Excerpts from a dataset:
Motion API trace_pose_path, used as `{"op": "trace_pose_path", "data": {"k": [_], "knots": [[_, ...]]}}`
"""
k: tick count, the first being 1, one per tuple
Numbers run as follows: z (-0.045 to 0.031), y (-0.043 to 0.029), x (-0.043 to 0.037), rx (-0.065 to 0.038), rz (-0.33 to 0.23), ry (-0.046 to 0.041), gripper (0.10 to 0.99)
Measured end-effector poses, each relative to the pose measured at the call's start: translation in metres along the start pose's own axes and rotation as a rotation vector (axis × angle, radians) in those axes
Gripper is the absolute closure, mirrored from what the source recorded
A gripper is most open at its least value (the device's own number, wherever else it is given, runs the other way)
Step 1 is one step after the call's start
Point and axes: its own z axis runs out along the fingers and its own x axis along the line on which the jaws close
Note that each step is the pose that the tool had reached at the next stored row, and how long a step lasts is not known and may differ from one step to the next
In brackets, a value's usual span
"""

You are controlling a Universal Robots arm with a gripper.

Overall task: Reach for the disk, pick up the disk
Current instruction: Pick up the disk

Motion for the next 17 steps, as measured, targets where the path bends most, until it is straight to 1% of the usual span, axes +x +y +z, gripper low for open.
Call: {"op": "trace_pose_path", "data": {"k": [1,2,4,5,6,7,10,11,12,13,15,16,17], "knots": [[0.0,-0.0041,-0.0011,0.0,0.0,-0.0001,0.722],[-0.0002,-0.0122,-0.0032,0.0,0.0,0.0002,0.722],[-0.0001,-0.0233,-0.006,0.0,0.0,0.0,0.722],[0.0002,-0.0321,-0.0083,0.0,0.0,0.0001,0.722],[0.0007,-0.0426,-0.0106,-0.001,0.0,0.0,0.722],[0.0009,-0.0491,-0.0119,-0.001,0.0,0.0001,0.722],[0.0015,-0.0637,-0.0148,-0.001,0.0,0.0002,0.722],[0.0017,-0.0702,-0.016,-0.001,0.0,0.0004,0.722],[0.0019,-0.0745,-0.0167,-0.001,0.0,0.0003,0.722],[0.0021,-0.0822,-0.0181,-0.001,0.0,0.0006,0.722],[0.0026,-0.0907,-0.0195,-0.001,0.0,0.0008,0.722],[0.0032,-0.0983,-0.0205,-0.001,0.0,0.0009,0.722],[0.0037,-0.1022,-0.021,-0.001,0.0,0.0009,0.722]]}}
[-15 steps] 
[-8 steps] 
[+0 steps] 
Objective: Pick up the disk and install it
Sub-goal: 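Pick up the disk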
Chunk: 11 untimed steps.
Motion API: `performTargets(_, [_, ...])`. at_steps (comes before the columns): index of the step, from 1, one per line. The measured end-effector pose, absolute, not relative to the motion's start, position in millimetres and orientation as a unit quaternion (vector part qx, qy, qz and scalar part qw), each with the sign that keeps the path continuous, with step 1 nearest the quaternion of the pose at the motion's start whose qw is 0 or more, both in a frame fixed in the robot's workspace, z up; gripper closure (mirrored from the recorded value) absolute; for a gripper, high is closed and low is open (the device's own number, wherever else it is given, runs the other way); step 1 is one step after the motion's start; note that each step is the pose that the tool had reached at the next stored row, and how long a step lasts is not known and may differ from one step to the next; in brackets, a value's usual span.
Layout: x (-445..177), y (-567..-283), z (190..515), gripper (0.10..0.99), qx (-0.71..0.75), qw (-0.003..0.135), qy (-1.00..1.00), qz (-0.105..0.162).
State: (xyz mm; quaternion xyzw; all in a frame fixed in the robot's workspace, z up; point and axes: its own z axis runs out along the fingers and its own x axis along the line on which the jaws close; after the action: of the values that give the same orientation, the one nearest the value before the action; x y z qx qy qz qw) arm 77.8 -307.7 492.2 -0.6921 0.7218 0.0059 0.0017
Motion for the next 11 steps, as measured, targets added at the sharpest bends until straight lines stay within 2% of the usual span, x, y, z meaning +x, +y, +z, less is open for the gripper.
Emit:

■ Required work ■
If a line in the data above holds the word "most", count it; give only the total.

■ Answer space ■
2